PRICING CREDIT DERIVATIVES IN A MARKOV-MODULATED REDUCED-FORM MODEL
Abstract
Numerous incidents in the financial world have exposed the need for the design and analysis of models for correlated default timings. Some models have been studied in this regard which can capture the feedback in case of a major credit event. We extend the research in the same direction by proposing a new family of models having the feedback phenomena and capturing the effects of regime switching economy on the market. The regime switching economy is modeled by a continuous time Markov chain. The Markov chain may also be interpreted to represent the credit rating of the firm whose bond we seek to price. We model the default intensity in a pool of firms using the Markov chain and a risk factor process. We price some single-name and multi-name credit derivatives in terms of certain transforms of the default and loss processes. These transforms can be calculated explicitly in case the default intensity is modeled as a linear function of a conditionally affine jump diffusion process. In such a case, under suitable technical conditions, the price of credit derivatives are obtained as solutions to a system of ODEs with weak coupling, subject to appropriate terminal conditions.
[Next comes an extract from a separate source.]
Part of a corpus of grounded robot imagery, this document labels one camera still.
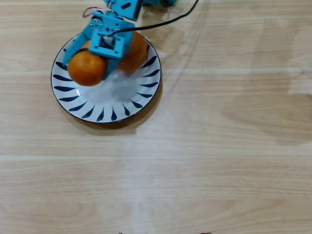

Solving the system of ODEs numerically, we analyze the credit derivative spreads and compare their behavior with the nonswitching counterparts. We show that our model can easily incorporate the effects of business cycle. We demonstrate the impact on spreads of the inclusion of rare states that attempt to capture a tight liquidity situation. These states are characterized by low floating interest rate, high default intensity rate, and high volatility. We also model the effects of firm restructuring on the credit spread, in case of a default.